[Assignment] Needed from the data below: all lines that contain the word "keys".

(Stored items)
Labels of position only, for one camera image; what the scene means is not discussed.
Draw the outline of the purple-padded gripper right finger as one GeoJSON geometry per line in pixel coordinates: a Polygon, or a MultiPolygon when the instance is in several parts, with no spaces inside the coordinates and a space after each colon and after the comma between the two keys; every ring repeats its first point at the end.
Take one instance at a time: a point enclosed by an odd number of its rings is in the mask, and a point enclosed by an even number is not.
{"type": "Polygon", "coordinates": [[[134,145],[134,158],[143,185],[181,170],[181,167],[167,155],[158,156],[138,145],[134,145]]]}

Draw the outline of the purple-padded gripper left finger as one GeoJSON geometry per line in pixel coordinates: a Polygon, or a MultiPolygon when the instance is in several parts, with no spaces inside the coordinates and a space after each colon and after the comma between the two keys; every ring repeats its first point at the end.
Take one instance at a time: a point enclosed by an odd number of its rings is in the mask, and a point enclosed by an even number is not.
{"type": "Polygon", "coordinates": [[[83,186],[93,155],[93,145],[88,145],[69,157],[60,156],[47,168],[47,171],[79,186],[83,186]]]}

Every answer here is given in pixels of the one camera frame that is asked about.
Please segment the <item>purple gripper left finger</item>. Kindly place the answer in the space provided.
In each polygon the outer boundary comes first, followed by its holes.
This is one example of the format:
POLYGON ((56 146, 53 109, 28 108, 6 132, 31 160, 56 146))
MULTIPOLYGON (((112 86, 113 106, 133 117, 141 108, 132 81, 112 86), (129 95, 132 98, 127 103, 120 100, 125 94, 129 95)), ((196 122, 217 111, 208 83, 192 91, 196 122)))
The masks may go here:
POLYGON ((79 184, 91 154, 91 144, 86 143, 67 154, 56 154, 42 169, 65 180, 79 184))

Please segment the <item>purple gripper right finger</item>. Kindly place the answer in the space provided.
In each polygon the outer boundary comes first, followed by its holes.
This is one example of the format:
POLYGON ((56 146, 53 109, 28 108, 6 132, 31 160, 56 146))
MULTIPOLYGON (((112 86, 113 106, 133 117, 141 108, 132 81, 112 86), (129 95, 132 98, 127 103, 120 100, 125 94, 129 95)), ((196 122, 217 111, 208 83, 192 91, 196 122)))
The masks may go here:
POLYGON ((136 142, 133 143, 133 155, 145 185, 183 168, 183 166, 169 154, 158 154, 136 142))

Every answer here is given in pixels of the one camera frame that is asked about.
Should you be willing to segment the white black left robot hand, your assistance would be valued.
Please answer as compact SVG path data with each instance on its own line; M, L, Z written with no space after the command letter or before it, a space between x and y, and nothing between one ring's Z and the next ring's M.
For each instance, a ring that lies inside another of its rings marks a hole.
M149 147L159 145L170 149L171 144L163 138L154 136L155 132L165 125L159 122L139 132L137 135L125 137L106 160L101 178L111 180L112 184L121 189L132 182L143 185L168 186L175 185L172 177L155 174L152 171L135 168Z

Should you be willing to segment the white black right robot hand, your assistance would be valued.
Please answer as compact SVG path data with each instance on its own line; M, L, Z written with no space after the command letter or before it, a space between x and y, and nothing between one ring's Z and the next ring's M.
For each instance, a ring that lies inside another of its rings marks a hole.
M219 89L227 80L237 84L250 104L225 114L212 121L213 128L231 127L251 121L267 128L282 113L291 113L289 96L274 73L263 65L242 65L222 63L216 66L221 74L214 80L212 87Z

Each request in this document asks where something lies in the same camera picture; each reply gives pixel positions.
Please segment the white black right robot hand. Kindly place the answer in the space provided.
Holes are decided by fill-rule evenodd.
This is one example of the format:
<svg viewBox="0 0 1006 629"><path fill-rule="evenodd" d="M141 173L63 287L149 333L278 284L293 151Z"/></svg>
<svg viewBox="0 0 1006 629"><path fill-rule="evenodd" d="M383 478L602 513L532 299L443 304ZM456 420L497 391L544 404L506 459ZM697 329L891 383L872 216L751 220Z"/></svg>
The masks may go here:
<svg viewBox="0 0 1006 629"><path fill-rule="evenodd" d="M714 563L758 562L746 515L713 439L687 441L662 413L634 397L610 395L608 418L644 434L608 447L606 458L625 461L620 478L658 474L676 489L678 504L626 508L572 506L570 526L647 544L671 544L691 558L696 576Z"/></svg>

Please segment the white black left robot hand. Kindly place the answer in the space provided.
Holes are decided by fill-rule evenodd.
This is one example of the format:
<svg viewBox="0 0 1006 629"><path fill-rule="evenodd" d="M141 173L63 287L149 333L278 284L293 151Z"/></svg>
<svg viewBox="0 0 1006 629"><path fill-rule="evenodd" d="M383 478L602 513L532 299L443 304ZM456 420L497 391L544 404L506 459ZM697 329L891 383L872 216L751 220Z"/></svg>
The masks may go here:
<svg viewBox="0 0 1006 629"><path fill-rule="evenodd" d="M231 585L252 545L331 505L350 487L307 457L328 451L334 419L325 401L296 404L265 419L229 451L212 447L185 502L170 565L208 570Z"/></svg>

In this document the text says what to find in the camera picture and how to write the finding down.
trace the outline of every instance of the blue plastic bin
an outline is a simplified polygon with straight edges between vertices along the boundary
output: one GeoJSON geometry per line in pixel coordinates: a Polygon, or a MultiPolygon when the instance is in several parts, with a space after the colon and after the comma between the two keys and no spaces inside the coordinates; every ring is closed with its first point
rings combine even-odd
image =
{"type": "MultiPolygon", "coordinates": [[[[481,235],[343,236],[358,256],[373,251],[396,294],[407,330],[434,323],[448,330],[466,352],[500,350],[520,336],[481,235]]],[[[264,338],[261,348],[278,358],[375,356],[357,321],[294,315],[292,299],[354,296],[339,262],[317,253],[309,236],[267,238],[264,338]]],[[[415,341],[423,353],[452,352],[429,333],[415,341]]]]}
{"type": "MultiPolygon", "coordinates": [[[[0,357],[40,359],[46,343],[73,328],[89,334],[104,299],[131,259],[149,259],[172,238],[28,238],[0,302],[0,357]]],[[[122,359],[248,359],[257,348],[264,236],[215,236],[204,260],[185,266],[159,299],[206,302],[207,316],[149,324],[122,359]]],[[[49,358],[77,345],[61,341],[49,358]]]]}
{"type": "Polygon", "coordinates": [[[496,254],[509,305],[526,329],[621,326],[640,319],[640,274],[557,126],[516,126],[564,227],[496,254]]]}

[Task answer]
Draw the outline of the purple-padded gripper right finger as one GeoJSON geometry per line in pixel coordinates: a Polygon, or a MultiPolygon when the instance is in several parts, with no spaces inside the coordinates and a space after each colon and after the comma between the two keys; every ring repeats its first point at the end.
Draw the outline of the purple-padded gripper left finger as one GeoJSON geometry per line in pixel coordinates: a Polygon, or a MultiPolygon when the instance is in several parts, with no spaces inside the coordinates and a space after each colon and after the comma between the two keys; every ring repeats its first point at the end.
output: one GeoJSON geometry per line in pixel coordinates: a Polygon, or a MultiPolygon when the instance is in several parts, with a space after the colon and after the comma between the two keys and no spaces inside the coordinates; every ring is closed with its first point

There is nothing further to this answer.